I’m often asked how similar Burmese is to the national languages of its Southeast Asian neighbors, namely Thai, Lao and Khmer. And I’ve got to say: Burmese is quite different from the other three, whether it’s phonology, grammar, vocabulary, or writing.
In my perspective, one can divide Southeast Asia into two distinct sub-regions: continental Southeast Asia (Burma, Laos, Thailand, Cambodia and Vietnam) and insular Southeast Asia (Malaysia, Indonesia, Brunei, Singapore). The national languages of Southeast Asia can similarly be divided along those same lines.
It’s worth nothing that all languages fall into a number of language families, which groups together languages that share a common ancestor, the proto-language of that family.
According to this conceptualization, Burmese is a clear outlier, as it is the only national language that’s part of the Sino-Tibetan language family, among the ranks of Chinese varieties and Tibetan. Thai and Lao are members of the Tai-Kadai language family. In fact, the two are quite similar, such that Thai and Lao are seen as languages in a Tai language ‘dialect continuum’ spanning from Thailand to southwest China. On the other hand, Khmer is part of the Mon-Khmer language family, linguistically related with neighboring Vietnamese.
When Burma’s regional languages are overlaid on the chart (for the sake of simplicity, I’ve only listed languages of ethnic groups that have statehood), one realizes that Burma contains many indigenous languages in all three language families.

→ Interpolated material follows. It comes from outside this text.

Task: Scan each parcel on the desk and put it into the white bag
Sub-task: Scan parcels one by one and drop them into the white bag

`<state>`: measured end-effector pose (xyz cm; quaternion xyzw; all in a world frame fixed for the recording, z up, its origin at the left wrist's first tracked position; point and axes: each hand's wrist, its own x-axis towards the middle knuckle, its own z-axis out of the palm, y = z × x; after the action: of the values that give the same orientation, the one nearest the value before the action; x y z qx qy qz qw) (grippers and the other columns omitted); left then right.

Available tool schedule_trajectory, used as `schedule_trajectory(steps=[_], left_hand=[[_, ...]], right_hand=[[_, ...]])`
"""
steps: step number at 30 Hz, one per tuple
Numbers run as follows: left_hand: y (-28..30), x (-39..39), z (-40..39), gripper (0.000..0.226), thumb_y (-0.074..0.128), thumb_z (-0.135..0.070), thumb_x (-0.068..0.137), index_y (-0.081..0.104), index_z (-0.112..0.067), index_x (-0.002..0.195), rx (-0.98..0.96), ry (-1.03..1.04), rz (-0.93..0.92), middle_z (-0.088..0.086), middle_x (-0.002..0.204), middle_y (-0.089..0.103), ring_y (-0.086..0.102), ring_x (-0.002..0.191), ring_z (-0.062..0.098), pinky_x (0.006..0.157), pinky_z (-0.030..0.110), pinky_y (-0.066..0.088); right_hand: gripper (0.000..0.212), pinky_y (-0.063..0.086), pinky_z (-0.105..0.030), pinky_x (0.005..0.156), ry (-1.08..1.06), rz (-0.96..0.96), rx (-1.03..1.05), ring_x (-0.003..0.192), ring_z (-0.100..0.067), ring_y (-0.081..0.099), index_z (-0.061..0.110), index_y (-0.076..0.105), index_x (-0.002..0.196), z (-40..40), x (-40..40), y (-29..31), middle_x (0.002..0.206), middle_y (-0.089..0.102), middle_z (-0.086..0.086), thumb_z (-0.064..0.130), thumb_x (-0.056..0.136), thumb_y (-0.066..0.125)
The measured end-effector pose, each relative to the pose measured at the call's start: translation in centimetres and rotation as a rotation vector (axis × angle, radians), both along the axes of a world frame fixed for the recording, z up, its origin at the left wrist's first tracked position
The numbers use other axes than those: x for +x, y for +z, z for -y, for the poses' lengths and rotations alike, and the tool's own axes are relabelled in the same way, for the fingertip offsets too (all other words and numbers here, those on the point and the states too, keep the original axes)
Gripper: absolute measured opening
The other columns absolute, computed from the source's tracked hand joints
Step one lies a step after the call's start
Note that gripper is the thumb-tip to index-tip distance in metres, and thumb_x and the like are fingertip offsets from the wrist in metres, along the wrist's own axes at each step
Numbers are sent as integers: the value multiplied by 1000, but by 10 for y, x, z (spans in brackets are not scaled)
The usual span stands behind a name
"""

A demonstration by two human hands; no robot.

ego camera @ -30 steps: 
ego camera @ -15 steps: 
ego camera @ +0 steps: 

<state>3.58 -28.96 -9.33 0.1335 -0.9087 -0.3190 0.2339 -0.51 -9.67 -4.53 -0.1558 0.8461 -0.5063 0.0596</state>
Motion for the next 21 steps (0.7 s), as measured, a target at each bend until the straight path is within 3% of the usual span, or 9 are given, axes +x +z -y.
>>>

In the Sino-Tibetan language family, the numerous languages of the Chin, Pwo and S’gaw Karen, and Kachin are all linguistically related to Burmese–all falling under the “Tibeto-Burman” subfamily. In the Tai-Kadai language family, the Shan languages and dialects are related to Thai and Lao. Lastly, in the Mon-Khmer language family, Mon shares a linguistic affinity to Khmer and Vietnamese.
Not the full picture
However, this is far from telling the whole story. The languages do not fall into neatly siloed buckets. Burma, Thailand, Laos and Cambodia share similar religious traditions (Theravada Buddhism + indigenous animistic practices) and have deeply intertwined histories, especially during pre-colonial times.
Consequently, palpable evidence of this shared past can be clearly seen in the four national languages of continental Southeast Asia*, where influences from Sanskrit and Pali, are essential parts of these languages’ lexicon. By the same token, the writing systems of Burmese, Lao, Thai, and Khmer descend from a common Indic ancestor, providing a useful look at how these languages came to be written. There are also less obvious regional peculiarities.
*I’ve intentionally omitted Vietnam, because its precolonial past has parallels with other countries in the Sinosphere (China, Korea, and Japan).
In the next few posts, I hope to explore the similarities that Burmese shares with these languages, as well as the differences.
For the record, I don’t speak Lao and Khmer, and I know elementary Thai (owing to some college coursework). So native speakers are more than welcome to chime in and correct any misstatements.